[EXCERPTED RECORDS]

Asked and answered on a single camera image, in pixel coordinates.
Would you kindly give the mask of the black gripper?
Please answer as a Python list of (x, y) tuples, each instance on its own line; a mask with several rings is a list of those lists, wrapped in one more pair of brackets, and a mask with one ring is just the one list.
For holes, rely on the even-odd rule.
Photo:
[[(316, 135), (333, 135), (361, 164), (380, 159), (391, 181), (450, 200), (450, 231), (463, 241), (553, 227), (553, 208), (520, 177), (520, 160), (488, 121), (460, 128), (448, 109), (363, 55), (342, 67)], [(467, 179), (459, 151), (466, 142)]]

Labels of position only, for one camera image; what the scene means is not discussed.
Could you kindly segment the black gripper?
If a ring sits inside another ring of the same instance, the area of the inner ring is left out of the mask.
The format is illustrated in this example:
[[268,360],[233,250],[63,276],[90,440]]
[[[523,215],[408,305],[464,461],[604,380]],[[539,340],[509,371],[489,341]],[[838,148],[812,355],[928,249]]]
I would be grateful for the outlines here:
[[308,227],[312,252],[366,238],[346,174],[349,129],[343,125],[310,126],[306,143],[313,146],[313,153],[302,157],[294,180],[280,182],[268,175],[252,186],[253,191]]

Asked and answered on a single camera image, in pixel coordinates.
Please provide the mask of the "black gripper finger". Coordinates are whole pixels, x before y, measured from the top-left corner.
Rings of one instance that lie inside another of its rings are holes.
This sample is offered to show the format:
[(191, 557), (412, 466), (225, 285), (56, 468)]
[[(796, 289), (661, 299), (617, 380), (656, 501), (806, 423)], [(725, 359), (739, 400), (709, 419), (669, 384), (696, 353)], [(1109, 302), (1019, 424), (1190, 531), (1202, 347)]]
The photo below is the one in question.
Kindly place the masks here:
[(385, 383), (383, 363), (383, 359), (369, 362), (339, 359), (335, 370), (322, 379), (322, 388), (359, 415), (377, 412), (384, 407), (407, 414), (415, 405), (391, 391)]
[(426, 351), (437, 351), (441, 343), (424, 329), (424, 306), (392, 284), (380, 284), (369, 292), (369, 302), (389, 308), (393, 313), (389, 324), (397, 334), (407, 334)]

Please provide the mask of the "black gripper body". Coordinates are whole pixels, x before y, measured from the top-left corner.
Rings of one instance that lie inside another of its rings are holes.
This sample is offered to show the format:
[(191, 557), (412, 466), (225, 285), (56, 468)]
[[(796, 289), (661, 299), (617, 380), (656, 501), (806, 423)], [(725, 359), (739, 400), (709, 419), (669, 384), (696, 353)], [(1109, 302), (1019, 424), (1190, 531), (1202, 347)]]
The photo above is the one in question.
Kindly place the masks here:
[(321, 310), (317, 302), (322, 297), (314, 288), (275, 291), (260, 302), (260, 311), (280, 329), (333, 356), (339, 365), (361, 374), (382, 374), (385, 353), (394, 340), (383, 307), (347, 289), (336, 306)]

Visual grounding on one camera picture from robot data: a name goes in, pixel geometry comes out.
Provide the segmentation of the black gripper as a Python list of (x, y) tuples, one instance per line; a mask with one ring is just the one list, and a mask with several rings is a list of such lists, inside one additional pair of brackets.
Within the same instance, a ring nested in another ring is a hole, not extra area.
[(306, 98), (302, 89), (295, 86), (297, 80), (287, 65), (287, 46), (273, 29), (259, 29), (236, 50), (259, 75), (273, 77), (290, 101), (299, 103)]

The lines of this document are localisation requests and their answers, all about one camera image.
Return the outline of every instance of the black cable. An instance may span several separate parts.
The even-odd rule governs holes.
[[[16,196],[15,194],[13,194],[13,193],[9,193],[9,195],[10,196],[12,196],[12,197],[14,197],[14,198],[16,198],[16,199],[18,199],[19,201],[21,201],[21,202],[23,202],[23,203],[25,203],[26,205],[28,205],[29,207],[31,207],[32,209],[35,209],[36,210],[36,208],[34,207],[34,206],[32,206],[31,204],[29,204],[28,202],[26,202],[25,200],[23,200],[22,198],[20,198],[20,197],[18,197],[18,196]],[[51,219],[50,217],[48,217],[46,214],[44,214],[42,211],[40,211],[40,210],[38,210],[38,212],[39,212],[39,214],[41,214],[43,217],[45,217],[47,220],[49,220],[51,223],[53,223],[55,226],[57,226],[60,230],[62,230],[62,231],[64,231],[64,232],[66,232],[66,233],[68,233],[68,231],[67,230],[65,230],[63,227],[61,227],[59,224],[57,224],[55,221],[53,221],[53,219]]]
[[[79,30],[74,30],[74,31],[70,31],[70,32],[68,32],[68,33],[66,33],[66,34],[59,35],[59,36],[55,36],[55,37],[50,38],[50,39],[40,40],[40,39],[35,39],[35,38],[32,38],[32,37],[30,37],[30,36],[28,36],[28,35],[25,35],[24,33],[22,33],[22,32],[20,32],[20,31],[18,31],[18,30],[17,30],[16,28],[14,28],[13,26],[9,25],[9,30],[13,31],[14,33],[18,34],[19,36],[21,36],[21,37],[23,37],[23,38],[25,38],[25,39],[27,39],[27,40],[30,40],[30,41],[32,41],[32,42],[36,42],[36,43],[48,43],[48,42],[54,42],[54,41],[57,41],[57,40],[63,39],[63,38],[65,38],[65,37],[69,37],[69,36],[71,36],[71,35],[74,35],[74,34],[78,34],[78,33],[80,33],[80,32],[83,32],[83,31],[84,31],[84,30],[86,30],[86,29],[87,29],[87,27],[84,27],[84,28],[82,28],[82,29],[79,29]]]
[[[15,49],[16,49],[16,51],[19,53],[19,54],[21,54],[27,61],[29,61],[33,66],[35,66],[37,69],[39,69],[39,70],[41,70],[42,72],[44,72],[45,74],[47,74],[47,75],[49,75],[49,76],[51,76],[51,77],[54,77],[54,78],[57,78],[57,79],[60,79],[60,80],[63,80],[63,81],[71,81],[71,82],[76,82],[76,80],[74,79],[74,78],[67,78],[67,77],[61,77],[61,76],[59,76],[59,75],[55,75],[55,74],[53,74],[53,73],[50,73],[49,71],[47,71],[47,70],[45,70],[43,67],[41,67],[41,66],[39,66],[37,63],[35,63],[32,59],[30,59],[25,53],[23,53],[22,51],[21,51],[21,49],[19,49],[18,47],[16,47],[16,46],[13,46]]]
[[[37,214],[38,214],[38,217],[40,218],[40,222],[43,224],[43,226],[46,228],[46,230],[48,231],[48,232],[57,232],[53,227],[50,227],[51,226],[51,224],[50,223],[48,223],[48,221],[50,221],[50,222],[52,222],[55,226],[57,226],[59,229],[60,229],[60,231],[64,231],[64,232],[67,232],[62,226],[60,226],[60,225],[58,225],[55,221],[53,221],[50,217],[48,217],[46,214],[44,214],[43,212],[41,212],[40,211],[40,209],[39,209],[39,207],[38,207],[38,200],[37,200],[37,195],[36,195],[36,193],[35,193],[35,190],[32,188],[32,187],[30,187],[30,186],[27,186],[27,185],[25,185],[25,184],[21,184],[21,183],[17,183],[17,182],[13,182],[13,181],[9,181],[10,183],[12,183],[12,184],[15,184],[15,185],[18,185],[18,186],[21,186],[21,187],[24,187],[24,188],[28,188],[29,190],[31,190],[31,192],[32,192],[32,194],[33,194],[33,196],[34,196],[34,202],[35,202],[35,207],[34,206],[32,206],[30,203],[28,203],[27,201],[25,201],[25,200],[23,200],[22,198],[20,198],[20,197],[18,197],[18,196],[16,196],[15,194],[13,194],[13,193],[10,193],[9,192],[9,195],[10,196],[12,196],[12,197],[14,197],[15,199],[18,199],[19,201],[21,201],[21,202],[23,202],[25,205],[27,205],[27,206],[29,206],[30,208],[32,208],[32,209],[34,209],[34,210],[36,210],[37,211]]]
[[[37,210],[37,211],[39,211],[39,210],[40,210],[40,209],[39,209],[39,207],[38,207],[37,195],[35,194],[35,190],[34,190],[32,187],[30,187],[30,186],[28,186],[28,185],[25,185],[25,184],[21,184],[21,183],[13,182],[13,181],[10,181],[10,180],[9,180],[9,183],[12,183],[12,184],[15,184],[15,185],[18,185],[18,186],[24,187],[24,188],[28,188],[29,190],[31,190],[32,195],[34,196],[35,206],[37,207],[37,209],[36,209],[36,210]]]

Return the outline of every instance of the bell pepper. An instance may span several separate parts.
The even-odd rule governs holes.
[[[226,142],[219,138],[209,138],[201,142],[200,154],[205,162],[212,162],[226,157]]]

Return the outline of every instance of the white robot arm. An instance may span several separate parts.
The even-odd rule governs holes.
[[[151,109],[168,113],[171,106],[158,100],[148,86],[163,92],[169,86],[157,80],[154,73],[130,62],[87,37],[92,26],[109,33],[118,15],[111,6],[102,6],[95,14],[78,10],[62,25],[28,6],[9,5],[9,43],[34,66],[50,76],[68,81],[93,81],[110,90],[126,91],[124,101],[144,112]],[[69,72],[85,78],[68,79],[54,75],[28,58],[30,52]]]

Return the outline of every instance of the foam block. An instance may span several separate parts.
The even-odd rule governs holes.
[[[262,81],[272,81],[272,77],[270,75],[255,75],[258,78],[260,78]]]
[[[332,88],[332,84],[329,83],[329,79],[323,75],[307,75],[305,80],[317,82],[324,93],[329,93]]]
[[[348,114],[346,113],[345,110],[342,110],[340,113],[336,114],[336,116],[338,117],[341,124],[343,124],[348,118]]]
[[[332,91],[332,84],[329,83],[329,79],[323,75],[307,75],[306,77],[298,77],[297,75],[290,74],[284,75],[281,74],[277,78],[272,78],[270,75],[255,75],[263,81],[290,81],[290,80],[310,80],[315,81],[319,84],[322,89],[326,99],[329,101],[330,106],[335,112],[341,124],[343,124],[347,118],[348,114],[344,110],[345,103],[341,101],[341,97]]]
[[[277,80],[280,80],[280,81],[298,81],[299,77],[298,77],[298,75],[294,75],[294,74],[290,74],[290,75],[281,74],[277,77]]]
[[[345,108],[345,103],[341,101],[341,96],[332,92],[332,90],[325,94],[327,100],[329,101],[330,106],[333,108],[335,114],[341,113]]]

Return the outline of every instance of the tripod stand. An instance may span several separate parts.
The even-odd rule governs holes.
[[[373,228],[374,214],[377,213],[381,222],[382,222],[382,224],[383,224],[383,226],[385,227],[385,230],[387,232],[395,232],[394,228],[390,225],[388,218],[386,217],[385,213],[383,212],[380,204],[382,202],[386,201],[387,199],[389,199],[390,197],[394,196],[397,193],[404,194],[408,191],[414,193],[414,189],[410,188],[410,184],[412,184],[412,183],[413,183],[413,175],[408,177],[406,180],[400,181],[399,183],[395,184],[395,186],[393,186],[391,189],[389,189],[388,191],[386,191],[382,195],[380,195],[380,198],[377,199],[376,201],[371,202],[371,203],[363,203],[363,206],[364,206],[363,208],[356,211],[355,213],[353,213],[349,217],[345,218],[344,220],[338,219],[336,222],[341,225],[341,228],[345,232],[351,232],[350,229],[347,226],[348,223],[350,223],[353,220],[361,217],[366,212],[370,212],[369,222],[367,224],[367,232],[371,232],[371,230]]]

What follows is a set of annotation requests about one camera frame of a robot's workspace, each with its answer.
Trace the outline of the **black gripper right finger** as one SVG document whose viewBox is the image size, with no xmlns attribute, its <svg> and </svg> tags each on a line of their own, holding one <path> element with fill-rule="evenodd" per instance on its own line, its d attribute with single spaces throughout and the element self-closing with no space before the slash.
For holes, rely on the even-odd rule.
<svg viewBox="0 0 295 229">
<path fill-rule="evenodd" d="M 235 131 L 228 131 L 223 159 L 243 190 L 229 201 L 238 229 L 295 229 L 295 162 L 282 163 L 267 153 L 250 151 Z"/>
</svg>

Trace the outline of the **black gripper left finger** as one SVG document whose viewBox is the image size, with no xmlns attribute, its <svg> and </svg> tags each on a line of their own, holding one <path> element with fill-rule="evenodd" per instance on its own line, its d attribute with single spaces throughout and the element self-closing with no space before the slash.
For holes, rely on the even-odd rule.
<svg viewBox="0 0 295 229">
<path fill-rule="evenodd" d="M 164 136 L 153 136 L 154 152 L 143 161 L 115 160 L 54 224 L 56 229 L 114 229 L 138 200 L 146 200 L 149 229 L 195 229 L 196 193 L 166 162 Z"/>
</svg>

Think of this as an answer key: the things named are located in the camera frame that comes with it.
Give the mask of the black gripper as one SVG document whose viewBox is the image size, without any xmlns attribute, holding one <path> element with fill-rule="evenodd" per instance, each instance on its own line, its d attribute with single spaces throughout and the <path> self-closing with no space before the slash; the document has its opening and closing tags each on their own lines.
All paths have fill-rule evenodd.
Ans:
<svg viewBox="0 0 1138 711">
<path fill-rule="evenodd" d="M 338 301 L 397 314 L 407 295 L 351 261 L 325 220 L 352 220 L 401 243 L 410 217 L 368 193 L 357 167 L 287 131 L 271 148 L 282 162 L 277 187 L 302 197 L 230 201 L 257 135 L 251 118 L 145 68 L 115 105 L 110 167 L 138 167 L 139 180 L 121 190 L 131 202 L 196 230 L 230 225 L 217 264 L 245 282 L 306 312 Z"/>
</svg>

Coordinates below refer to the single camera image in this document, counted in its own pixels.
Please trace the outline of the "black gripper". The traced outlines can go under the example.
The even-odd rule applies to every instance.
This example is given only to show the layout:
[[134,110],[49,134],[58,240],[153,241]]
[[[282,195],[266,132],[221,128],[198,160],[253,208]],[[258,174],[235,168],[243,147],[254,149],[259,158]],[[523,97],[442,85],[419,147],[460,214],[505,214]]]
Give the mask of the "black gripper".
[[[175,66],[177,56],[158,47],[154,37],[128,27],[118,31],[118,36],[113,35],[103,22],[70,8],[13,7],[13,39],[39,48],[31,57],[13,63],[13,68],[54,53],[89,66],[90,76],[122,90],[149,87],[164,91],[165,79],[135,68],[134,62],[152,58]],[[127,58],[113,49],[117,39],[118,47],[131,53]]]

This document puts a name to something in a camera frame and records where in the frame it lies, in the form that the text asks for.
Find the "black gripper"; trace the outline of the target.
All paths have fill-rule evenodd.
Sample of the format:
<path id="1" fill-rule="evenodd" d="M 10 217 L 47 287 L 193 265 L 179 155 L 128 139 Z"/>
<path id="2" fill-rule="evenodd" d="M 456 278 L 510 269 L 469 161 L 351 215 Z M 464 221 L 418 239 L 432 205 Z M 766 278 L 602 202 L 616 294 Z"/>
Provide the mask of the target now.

[/EXCERPTED RECORDS]

__TASK INSTRUCTIONS__.
Output only the lines from the one containing "10 217 L 47" through the end of the material, please, exactly as they appear.

__SOLUTION BELOW__.
<path id="1" fill-rule="evenodd" d="M 10 217 L 47 287 L 193 265 L 179 155 L 128 139 Z"/>
<path id="2" fill-rule="evenodd" d="M 456 278 L 510 269 L 469 161 L 351 215 Z M 464 221 L 418 239 L 432 205 Z M 766 278 L 602 202 L 616 294 Z"/>
Provide the mask of the target now.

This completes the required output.